Man clamps to life on this earth; family, children, people around you. But higher goals weigh more than everything on this earth.

I understand that the words I speak are beautiful. And that it is difficult to reach this stage in life. Thirty, forty, or fifty years ago, I did not have the feeling I describe now. But since I am 90 plus, I truly experience it this way.

But what hits me is that some people of 90 years and older clamp to life so strongly. They do not want to go. I do not understand that. They are still afraid of death."

You smile because of that

Mr Vinogradsky nods.

And this faith has carried you through all your losses?

"I cannot say that I was not grieved. When I had to bury my son five and half years ago, I clamped to the coffin. But I am comforted by the thought that the Lord called him at the best moment. When someone is not afraid of death, that does not mean that that person is not sad or does not experience a loss."

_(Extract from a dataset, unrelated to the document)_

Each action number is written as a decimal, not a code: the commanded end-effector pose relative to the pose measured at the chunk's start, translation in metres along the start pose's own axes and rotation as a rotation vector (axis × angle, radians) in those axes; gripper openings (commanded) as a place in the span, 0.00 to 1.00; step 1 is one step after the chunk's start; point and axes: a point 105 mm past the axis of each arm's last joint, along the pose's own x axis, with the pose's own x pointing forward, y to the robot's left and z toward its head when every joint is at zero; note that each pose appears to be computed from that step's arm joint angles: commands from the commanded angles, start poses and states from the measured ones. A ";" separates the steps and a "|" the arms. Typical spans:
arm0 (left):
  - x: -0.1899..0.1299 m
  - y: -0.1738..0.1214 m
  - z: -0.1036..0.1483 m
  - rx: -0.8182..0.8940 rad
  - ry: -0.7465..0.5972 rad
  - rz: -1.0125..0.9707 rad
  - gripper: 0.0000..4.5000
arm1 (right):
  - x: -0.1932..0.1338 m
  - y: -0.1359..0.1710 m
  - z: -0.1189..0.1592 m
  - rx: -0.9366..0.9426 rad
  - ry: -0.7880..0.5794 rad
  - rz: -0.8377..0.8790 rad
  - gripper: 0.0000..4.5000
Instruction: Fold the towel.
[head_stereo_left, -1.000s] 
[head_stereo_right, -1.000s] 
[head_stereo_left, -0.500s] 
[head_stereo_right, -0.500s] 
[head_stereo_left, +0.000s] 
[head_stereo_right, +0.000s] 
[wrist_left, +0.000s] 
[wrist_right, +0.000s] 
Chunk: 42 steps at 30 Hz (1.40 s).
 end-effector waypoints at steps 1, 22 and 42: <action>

You have 29 grandchildren, 17 grand grandchildren... What is your expectation for them, here or in Ukraine

"My only prayer for them is that the seeds that have been sown and planted – by us, through their parents – will bear good fruits. I am very thankful that all of them still go to church."

And you can let them go, release them?"

Pastor Vinogradsky nods slowly.

Katja: "We do not know the word "release" in Russian, so I translated that as "give it in God's hands"."

Vinogradsky: "That does not mean that a large family like mine does not experience trials or losses. But we have to keep our eye on our ultimate goal. That brings peace to our hearts. That is: Believe in a goal that goes beyond peace on earth."